#### Problem to solve:
Return the line that has "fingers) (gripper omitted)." and all lines below it through the last, exactly as they stand; omit pictures.

#### Supplied material:
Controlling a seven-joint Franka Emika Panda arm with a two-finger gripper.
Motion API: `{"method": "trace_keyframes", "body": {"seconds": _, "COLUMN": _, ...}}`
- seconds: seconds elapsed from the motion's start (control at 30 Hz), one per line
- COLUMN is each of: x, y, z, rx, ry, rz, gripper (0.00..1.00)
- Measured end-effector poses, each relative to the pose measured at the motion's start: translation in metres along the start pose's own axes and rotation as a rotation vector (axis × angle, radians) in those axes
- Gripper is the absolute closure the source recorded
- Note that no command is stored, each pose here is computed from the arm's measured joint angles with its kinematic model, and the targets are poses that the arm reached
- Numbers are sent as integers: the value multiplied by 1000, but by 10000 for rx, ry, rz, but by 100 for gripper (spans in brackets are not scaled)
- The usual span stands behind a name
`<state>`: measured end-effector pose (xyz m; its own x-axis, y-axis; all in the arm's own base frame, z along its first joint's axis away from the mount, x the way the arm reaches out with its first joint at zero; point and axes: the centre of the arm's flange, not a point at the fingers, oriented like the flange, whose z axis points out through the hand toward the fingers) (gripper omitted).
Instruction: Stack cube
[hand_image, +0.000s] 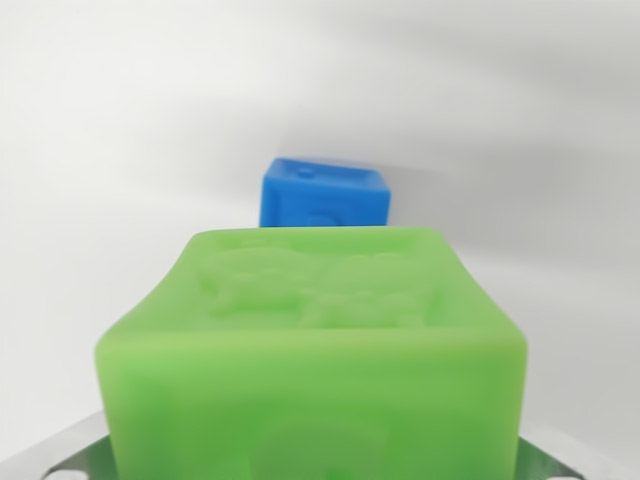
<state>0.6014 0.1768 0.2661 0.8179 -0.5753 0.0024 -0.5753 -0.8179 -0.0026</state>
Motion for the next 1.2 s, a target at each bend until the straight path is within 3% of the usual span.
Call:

#### Written response:
`<state>`: measured end-effector pose (xyz m; its own x-axis, y-axis; all in the arm's own base frame, z along its first joint's axis away from the mount, x the way the arm reaches out with its first joint at zero; point and axes: the centre of the arm's flange, not a point at the fingers, oriented like the flange, whose z axis points out through the hand toward the fingers) (gripper omitted).
Instruction: Stack cube
[hand_image, +0.000s] 
<state>0.6014 0.1768 0.2661 0.8179 -0.5753 0.0024 -0.5753 -0.8179 -0.0026</state>
Motion for the next 1.2 s, a target at each bend until the straight path is within 3% of the usual span.
Call:

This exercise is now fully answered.